INTELEST’s third line of research focuses on the development of innovative solutions for the generation of offshore wind energy, specifically through the construction of floating wind platforms made of concrete instead of steel. The initiative arises in response to the challenges presented by the corrosive marine environment and the mechanical demands of wind and waves, which negatively affect the durability and efficiency of traditional steel structures. 

The existing collaboration between LADICIM, the Institute of Environmental Hydraulics (IHCantabria) and the company specialized in precast concrete Rocacero underlines a commitment to innovation in construction materials and techniques that improve the sustainability and performance of infrastructure intended for the generation of renewable energy at sea.

This line of research, led by the LADICIM professor Isidro Carrascal, will be dedicated to the development of high-performance concrete for use in floating offshore wind platforms. An innovation that seeks to replace steel with prestressed concrete to improve the durability and resistance of these structures against the adversities of the marine environment. 

The project applies Artificial Intelligence algorithms to optimize the composition of the concrete, ensuring that it meets specific requirements for workability, structural integrity and durability.

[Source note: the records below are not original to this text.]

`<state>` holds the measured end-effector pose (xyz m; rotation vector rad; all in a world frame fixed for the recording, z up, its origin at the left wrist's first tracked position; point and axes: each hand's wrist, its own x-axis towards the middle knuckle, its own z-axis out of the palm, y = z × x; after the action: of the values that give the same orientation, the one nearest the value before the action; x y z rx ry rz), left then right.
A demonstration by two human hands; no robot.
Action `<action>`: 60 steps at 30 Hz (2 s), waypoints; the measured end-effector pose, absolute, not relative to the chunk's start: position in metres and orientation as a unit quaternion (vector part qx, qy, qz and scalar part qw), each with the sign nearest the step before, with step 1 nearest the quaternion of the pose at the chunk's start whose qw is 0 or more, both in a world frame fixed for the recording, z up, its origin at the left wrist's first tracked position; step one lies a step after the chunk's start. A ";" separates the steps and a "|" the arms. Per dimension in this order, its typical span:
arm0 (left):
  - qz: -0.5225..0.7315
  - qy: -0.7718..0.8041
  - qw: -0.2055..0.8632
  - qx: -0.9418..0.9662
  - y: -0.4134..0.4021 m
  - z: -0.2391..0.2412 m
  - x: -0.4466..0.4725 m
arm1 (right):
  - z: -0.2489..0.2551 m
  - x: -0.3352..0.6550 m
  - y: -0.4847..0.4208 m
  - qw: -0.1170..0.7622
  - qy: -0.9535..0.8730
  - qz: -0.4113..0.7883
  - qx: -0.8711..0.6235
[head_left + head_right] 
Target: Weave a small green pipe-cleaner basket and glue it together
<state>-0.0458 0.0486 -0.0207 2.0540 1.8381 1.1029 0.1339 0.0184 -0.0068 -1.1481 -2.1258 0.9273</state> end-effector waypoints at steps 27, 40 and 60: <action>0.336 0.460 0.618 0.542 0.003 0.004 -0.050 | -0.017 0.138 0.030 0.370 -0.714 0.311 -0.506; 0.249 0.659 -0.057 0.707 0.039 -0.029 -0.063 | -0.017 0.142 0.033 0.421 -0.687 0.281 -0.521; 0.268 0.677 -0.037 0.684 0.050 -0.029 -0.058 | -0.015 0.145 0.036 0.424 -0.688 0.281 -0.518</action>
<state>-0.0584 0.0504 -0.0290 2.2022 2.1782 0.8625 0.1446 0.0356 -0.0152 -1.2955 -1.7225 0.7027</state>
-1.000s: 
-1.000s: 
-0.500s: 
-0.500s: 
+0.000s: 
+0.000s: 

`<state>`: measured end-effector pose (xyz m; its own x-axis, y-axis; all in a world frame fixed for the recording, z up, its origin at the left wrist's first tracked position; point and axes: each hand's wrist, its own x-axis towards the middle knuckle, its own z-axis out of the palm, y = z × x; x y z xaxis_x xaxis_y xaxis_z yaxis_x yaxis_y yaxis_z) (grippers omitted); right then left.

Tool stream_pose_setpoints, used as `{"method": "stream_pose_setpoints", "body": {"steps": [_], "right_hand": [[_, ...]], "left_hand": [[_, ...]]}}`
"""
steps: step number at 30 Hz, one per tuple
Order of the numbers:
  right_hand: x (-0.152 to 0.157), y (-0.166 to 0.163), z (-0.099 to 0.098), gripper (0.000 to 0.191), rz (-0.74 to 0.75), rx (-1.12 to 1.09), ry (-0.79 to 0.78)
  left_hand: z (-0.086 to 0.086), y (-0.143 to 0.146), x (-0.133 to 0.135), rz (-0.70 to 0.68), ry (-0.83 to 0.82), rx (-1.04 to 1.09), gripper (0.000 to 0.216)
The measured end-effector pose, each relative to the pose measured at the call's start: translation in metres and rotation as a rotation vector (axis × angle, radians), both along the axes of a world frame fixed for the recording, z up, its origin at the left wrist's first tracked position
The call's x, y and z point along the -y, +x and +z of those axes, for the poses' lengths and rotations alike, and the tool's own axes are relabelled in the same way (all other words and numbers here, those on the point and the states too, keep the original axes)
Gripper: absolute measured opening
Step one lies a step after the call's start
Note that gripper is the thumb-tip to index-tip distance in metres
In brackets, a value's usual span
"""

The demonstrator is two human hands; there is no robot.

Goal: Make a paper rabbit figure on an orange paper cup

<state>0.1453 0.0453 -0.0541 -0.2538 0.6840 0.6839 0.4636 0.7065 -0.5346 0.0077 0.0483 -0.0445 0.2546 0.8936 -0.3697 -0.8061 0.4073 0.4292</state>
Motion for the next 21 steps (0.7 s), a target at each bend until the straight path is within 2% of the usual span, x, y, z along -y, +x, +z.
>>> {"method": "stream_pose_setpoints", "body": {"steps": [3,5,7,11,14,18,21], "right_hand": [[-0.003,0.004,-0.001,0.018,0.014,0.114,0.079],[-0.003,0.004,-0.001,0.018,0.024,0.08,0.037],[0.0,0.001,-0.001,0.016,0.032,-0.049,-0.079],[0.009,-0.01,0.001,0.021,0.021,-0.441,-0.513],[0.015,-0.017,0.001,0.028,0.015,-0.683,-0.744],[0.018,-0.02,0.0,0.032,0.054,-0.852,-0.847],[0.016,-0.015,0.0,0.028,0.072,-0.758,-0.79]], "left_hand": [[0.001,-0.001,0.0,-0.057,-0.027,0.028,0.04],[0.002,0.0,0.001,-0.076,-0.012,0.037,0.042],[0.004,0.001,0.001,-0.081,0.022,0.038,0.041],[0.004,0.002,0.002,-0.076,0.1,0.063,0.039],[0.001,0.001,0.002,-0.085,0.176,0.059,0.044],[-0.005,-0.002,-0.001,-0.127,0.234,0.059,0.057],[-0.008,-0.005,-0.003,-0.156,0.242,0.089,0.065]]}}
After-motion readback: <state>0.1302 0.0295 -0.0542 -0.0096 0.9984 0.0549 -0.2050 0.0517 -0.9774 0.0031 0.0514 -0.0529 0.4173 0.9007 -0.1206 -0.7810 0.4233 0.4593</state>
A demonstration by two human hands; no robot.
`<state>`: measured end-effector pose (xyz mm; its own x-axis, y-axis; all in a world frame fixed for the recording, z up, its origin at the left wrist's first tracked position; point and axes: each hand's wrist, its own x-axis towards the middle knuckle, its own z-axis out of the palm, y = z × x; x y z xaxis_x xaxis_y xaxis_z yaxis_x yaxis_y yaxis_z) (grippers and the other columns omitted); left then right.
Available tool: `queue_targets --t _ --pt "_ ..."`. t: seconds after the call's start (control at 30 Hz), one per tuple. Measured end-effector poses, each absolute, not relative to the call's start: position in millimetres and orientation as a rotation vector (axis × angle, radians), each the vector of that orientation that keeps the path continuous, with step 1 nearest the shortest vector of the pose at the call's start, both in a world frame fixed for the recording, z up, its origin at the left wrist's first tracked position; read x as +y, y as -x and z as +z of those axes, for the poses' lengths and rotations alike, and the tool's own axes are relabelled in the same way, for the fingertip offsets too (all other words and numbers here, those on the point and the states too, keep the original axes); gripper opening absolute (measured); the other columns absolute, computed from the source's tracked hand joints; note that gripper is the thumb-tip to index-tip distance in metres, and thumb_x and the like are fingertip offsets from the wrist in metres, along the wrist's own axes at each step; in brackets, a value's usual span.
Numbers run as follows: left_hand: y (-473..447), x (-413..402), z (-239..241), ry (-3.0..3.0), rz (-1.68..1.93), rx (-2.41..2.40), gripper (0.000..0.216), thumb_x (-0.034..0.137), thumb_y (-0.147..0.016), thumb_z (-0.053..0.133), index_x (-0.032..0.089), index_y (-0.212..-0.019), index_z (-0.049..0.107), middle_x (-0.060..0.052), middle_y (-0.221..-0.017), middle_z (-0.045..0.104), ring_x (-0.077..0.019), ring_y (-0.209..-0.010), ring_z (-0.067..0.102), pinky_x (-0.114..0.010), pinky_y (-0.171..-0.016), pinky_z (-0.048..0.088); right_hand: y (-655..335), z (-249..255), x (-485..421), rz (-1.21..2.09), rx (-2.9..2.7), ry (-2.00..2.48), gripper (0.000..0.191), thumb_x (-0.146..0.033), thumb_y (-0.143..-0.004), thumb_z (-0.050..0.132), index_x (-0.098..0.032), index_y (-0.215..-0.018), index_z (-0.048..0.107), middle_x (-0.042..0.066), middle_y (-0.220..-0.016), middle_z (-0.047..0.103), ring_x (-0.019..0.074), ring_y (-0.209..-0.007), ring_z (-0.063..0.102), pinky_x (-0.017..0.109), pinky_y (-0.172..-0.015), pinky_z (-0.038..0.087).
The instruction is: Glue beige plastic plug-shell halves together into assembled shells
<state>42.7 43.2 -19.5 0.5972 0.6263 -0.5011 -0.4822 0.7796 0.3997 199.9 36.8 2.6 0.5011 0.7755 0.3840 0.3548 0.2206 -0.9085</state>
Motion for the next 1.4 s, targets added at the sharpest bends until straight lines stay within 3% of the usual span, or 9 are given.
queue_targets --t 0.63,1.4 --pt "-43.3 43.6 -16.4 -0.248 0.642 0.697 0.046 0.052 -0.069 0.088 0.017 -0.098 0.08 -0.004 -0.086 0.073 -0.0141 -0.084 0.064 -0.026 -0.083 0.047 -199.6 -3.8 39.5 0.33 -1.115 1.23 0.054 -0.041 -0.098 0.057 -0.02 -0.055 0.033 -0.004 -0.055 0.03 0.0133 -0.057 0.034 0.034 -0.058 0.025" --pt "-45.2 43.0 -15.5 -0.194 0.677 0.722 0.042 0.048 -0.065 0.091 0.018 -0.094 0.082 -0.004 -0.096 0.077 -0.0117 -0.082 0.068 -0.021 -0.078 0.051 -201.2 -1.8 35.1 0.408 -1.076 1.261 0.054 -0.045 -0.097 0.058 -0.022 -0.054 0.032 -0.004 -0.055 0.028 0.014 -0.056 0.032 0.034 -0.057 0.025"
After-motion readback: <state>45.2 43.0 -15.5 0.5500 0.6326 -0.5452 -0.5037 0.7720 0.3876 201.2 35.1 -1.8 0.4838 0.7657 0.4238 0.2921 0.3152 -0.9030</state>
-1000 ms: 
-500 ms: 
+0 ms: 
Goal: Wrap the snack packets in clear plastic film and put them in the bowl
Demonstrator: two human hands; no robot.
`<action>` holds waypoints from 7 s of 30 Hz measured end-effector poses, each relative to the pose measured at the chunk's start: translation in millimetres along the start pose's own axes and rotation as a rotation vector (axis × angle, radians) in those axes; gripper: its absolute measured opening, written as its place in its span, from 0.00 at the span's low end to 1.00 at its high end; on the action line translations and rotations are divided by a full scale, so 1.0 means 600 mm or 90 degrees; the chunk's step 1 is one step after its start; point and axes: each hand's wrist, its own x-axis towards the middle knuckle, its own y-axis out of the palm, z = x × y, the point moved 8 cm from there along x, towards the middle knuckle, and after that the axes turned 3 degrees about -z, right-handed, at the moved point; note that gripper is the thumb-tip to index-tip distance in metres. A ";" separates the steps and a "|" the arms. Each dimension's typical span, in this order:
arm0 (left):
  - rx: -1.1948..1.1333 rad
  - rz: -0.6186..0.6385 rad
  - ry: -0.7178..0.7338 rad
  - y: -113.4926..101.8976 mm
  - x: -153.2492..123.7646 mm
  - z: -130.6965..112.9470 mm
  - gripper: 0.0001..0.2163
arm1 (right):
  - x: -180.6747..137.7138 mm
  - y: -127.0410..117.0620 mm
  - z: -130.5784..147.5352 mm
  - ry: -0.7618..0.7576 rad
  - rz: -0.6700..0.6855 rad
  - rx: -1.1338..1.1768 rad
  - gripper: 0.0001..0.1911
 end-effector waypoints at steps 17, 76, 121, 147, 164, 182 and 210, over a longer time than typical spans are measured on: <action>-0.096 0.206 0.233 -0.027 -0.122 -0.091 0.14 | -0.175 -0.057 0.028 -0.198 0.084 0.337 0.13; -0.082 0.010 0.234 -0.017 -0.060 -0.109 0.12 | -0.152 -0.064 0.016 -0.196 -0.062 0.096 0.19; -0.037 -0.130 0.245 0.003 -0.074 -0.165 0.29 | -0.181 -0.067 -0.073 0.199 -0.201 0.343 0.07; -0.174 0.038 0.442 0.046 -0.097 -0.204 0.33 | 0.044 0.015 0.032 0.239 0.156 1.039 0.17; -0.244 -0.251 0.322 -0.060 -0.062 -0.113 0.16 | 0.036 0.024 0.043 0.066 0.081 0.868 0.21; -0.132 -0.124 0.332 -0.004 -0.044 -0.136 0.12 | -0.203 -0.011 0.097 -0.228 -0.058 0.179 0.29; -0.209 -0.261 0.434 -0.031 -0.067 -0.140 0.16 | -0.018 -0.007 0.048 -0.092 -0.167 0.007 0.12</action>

Line 4: Predictive maintenance of high-speed railway infrastructure

The background of this line of research revolves around the experience accumulated by LADICIM in previous collaborations focused on the optimization of components of the high-speed railway superstructure. For more than three decades, the Laboratory has developed research to improve the interconnectivity and sustainability of rail transport in Cantabria, collaborating with regional, national and international companies such as Redalsa, MAFEX, Pandrol and the Administrator of Railway Infrastructures (ADIF), among others.

This line of work, led by the professor and director of LADICIM José A. Casado, focuses on the design of tools for the predictive maintenance of high-speed railway infrastructure. Among them, the application of numerical modeling by Finite Elements and Artificial Intelligence algorithms to optimize maintenance management, moving from a reactive or preventive approach to a predictive one. 

Its objective, therefore, is to predict the mechanical behavior and damage in the elements of the railway superstructure (such as ballast, sleepers, and fastening components) under operating and aging conditions. The aim is to develop a holistic model that simulates the behavior of the road in real conditions and Machine Learning algorithms to infer the level of damage of the elements from inspection data. An approach that will reduce operation and maintenance costs, in addition to improving the safety and reliability of high-speed rail transport.

The INTELEST project, through an innovative approach that facilitates the transfer of knowledge and the application of advanced Artificial Intelligence and numerical simulation technologies, will improve the competitiveness of collaborating companies. By optimizing processes, reducing operational and energy costs and improving efficiency and operations, the companies involved will be able to position themselves more advantageously in the market. Furthermore, its future positioning will also improve thanks to the added value of its adaptation to cutting-edge technologies and the adoption of sustainable practices. Benefits that can later be extended to other companies and industrial sectors.